Interesting Development News - Oscar Hudson winner of our “Short of Year” for Joy in People, is shooting his debut feature project, Straight Circle in South Africa. Multi-time alum Jacob Chase is shopping an exciting horror project with Black Bear, Britt Raes is turning her delightful short film, Luce and the Rock, into a pre-school series, and fresh off winning the Canal+ award at last week's Clermont-Ferrand Short Film Festival, the team behind the provocative Two People Exchanging Saliva announced a feature adaptation with Paris-based Misia Films.
Weekend Watches - A ton of alum projects to highlight this week! From the directing duo of Dane Clark and Linsey Stewart comes Suze, a comedic feature that is one of the first releases from Tribeca Festival’s new distribution arm. I also recommend GOLDIE, a new kid’s show on Apple TV+. The brainchild of Emily Brundige and based on her short, we felt it was a no-brainer for series adaptation back in 2019. After a long road, we’re excited Emily got there! The biggest Oscar underdog, or should we say undercat(?) is about to be seen much more widely. Flow, the Latvian animated feature from Gints Zilbalodis that is competing for Best Animated Film, hits the Max streaming service today. Finally, our steadfast support of S/W alums necessitates trekking out to Captain America: Brave New World despite the bad reviews as it is directed by 2013 alum Julius Onah (Big Man).
“A Place of Fleeting Beauty” - We’ll close with this beautiful piece of writing from alum Jimmy Goldblum, recently known for his haunting short doc A Broken House. In the wake of the fire that destroyed his Altadena home the filmmaker, whose past films explored displacement in Syria, from Hurricane Katrina, and New Delhi redevelopment, wrestles with the cosmic irony of his own home being ripped away.

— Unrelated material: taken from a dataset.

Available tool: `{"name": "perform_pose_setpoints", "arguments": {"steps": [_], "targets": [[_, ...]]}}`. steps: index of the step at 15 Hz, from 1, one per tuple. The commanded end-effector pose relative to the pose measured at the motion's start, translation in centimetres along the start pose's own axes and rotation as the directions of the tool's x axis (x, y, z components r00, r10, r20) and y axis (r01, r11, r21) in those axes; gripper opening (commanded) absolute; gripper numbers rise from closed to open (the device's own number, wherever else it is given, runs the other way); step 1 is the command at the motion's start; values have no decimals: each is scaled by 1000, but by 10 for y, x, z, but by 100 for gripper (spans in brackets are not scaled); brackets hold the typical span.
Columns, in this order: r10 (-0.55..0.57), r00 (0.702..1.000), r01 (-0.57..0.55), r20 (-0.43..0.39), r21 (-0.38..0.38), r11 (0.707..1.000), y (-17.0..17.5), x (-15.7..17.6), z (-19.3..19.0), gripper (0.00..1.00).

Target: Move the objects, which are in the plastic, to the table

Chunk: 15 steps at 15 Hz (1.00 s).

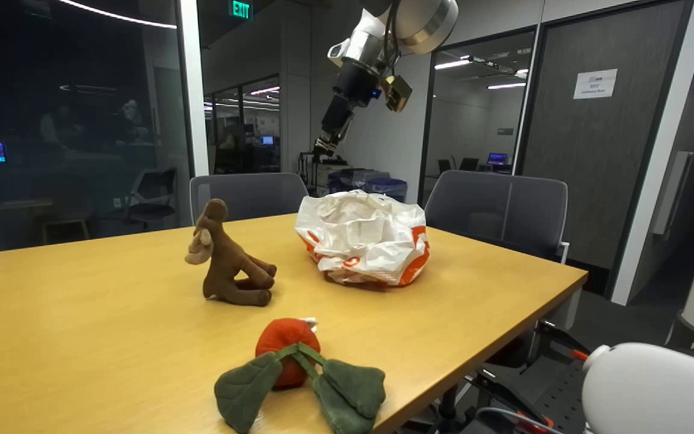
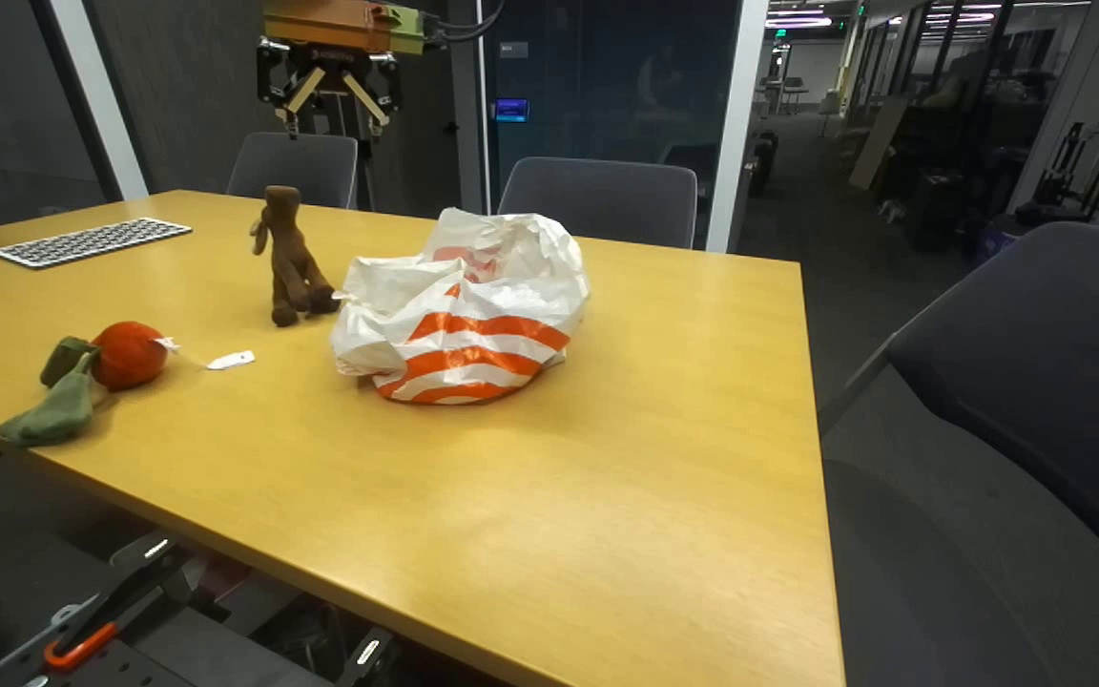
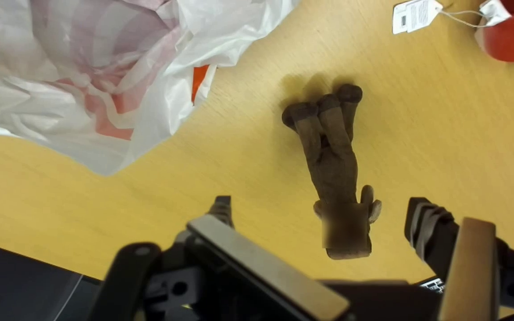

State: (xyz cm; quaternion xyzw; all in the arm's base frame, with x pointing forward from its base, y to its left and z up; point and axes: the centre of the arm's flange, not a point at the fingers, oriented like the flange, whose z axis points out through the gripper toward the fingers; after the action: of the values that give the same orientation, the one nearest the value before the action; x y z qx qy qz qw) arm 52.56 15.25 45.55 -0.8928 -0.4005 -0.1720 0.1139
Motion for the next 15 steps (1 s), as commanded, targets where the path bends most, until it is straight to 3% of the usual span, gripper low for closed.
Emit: {"name": "perform_pose_setpoints", "arguments": {"steps": [1, 5, 10, 13, 15], "targets": [[-4, 1000, 4, 7, -9, 1000, 1, 6, -3, 100], [31, 999, -27, 22, -148, 989, 34, 3, -2, 100], [204, 978, -207, -37, -177, 962, 59, -20, 30, 100], [297, 952, -307, -76, -200, 931, 56, -34, 57, 100], [327, 940, -341, -100, -175, 924, 42, -44, 68, 100]]}}
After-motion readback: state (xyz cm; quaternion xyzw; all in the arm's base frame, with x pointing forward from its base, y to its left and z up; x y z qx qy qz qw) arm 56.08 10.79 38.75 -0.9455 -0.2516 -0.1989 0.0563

🗣️ S/W Editors: Oscar® Endorsements
As mentioned up top, voting is now underway to decide the winners that will be announced at the 97th Academy Awards on March 2nd. The 15 nominees in the three shorts categories are of high quality this year, confronting voters with unusually hard choices. We are not Academy members, but if we were, these films would receive our vote.
***
BEST ANIMATED SHORT FILM

dir. Nina Gantz
Any of the three Miyu nominees are worthy, but our panel ultimately sided with Nina Gantz’s Annie-winner. We were floored by Wander to Wonder’s imaginative premise, which combines wildly disparate story references in a deliciously dark way. Its stop-motion execution—8 years in the making—is simply top-class too. A case could be made for Yuck! as its cutesy design and crowd-pleasing story beats disguise how phenomenally calibrated its direction is, but we opt for disturbing rather than sweet.
***
BEST DOCUMENTARY SHORT FILM

dir. Ema Ryan Yamazaki
Our delight with Instruments of a Beating Heart has been frequent and effusive—from our glowing review back in December, to landing on our year-end Team Selects list. Because it was carved out of a larger feature project the “scriptedness” of its verite storytelling is second to none. You just don’t see clean story arcs like this in documentary shorts! Oppositely dismissed by some critics as lightweight or dystopian, the dissonance of those appraisals just highlights the moral ambiguity underlying its sports movie structure.
***
BEST LIVE-ACTION SHORT FILM

dir. Victoria Warmerdam
A close battle between the two Official Selections in the category — A Lien and I’m Not a Robot — sees the Dutch short receive the nod from our team. This clever, darkly comedic sci-fi short is a deep exploration of free will and agency, and we found the film’s peculiar absurdity, plus its dynamite lead performance from Ellen Parren, to be simply wonderful, giving it a slight edge over the Cutler-Kreutz brothers’ impressively visceral and vital immigration thriller.